In der WAZ schrieb Britta Bingmann am 14.12.2007...
Der nachdenkliche Narr
Herman van Veen war mit seinem Programm "Lieber Himmel" in der Bochumer Christuskirche zu Gast.Augenzwinkernd erzählt er die Weihnachtsgeschichte auf seine Weise: als Appell für Frieden und Kinderrechte
Bochum.
Ungefähr zwei Monate Radeln von hier entfernt liegt Nazareth, ein winziges Dorf in den Hügeln eines warmen Landes. Da lebte lange, lange her Maria, eine junge Frau, die verliebt war in Zimmermann Josef. . . So kann wohl nur ein Holländer die Weihnachtsgeschichte beginnen. Ein Romantiker. Ein Clown. Herman van Veen.
"Mein Publikum", klagte der 62-Jährige einst, "hat sich in den letzten drei Jahrzehnten sehr verändert: 40 Prozent sind schon gestorben." Das kann eigentlich nicht sein: Denn bei der Stippvisite im Revier mit seinem Programm "Lieber Himmel" war die Bochumer Christuskirche am Dienstagabend nicht bloß ausverkauft, sie war proppenvoll. Ganz Junge, ganz Alte und viel dazwischen. Sie jubeln, lassen ihn erst nach vielen Zugaben gehen. Van Veen muss sich um die restlichen 60 Prozent wohl keine Sorgen machen.

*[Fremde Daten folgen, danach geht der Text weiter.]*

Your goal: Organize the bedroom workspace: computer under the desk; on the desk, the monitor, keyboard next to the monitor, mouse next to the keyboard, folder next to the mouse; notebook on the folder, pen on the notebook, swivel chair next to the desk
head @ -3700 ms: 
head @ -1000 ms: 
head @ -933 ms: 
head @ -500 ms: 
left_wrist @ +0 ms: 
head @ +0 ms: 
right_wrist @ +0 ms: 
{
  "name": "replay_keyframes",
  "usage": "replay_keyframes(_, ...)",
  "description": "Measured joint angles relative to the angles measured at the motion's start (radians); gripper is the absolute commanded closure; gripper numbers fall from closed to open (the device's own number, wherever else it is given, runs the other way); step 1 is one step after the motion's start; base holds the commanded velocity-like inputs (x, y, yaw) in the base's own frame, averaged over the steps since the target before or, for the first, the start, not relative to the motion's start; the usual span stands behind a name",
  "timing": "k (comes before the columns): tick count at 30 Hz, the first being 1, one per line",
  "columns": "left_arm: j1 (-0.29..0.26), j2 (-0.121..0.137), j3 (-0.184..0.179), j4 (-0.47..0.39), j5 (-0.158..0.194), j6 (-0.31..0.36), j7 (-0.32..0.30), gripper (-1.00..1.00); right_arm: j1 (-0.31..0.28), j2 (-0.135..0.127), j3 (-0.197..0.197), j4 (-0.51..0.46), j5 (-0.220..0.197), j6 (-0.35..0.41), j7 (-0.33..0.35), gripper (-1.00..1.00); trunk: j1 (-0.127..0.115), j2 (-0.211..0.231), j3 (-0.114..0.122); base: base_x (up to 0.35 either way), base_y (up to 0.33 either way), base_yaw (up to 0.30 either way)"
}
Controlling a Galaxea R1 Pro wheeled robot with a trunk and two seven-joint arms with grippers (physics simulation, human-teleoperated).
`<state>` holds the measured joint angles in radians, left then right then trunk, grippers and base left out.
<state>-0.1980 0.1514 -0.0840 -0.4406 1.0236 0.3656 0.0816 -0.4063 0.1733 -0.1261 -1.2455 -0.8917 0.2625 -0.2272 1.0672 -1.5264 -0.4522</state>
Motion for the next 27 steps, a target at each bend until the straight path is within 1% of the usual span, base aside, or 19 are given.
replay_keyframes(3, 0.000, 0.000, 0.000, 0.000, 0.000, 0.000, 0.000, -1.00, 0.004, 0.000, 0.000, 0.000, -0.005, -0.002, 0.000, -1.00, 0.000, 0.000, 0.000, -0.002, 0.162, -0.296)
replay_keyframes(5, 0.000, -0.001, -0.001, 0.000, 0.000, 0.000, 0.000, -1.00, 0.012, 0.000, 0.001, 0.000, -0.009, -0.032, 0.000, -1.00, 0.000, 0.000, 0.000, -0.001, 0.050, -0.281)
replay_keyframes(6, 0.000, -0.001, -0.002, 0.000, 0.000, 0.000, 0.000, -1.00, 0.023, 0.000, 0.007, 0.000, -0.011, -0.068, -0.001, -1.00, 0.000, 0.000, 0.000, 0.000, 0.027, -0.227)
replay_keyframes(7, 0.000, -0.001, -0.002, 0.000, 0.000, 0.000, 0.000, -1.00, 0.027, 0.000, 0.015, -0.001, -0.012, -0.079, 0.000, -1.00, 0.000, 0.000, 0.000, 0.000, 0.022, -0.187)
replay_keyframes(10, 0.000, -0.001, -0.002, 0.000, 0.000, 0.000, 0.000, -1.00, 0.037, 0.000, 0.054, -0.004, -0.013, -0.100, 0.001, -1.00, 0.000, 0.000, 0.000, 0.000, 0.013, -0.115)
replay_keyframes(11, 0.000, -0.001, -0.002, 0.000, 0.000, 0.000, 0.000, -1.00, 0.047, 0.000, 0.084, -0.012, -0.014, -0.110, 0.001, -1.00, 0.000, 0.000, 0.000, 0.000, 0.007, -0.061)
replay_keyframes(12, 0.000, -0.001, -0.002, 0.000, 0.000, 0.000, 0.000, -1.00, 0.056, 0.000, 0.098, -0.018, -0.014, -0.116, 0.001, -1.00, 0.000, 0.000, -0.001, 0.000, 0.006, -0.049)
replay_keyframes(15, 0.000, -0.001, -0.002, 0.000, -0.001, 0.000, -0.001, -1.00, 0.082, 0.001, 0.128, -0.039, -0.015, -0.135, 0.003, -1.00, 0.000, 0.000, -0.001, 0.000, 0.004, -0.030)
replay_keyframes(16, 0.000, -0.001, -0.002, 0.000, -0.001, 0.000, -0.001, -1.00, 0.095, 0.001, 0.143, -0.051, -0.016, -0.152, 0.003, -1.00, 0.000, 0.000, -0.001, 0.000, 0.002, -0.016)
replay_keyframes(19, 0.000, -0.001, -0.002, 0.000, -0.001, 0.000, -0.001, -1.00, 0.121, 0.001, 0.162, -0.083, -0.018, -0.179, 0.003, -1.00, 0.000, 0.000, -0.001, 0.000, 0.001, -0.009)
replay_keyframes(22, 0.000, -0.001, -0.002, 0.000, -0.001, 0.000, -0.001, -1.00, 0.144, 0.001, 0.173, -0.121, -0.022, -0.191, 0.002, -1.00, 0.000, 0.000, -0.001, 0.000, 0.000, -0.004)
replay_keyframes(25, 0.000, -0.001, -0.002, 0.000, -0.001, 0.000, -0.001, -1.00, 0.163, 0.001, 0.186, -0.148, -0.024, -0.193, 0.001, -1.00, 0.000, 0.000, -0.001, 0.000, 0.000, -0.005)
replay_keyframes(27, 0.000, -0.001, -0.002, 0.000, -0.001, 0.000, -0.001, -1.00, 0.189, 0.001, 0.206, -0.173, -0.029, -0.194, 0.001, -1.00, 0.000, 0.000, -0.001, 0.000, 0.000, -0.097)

Ein bisschen schräg, ein bisschen skurril und ziemlich abgefahren: So war er schon, als er 1972 fürs deutsche Publikum entdeckt wurde, von Alfred Biolek übrigens. So waren auch seine "Seltsamen Abenteuer des Herman van Veen", mit denen er in den 70ern über die Bildschirme geisterte. Er stieg einfach durch ein Gemälde in die Wüste, er flog mit seiner Windmühle davon. Der Sechsteiler wurde ewig nicht mehr wiederholt - warum eigentlich? - und die Fans ereifern sich im Netz. Kopien werden wie Gold gehandelt. Herman ist Kult. Wieso bloß?
Zunächst: Er ist ein Entertainer durch und durch. Ein Sänger, ein Poet. Ein Kolumnenschreiber und neuerdings auch ein beachtlicher Maler. Er ist einer, der mit zarten Geigentönen becircen kann und wildem Gitarrenspiel mit seiner Bühnenpartnerin Edith Leerkes. Er braucht keine Kulisse, nicht einmal Requisiten. Ihm reicht eine Kunstpause, ein Schmunzeln, ein Augenaufschlag: Bühnenpräsenz nennt man das wohl.
Aber Herman van Veen ist viel mehr als das: Wenn der Begriff "Gutmensch" nicht so negativ besetzt wäre, auf ihn träfe er zu. Er zieht sich zwei verschiedene Schuhe an und klebt einen Flicken auf die Hose: Er macht sich zum Narren, um so seine unbequemen Weisheiten zu verbreiten. Seine Themen sind in all den Jahren im Grunde die selben geblieben: Die Kraft der Liebe. Kinder, immer wieder Kinder. Er kämpft für ihre Rechte, gegen die Armut. Für den Frieden. Und das mit großem persönlichen Engagement.
Vor zehn Jahren wurde die Van-Veen-Foundation in den Niederlanden gegründet, 2003 folgte die deutsche Stiftung. In drei Jahren soll am Niederrhein das erste Haus für die Förderung körperlich und geistig behinderter Kinder eingeweiht werden. Van Veen war Unicef-Botschafter, wurde von Königin Beatrix zum Ritter geschlagen, er trägt das Bundesverdienstkreuz und wurde mit der Martin-Buber-Plakette geehrt. Er nimmt seine Sache ernst. Sich selber nicht. Das macht ihn ungeheuer sympathisch.
Doch obwohl er so viel Persönliches auf der Bühne von sich preisgibt, Persönliches weiß man wenig über ihn - was er "gut und richtig" findet. Doch das ist bekannt: Dass seine Ehe mit Marlous gescheitert ist und sie dennoch dicht beieinander wohnen, friedlich, als Familie. Dass er vier Kinder hat, mit denen er innig verbunden ist. Drei arbeiten wie er an der Bühne, einer auf der Bank. "Nun, es macht ihm Freude", sagt van Veen und lächelt schelmisch.
Auch von seinen Enkeln erzählt er, er ist ein stolzer Opa. Aber zum Geschichtenerzählen kommt er selten. Denn sich zur Ruhe setzen kann van Veen noch lange nicht: "Ich höre auf, wenn ich tot bin. Oder wenn die Säle leer sind."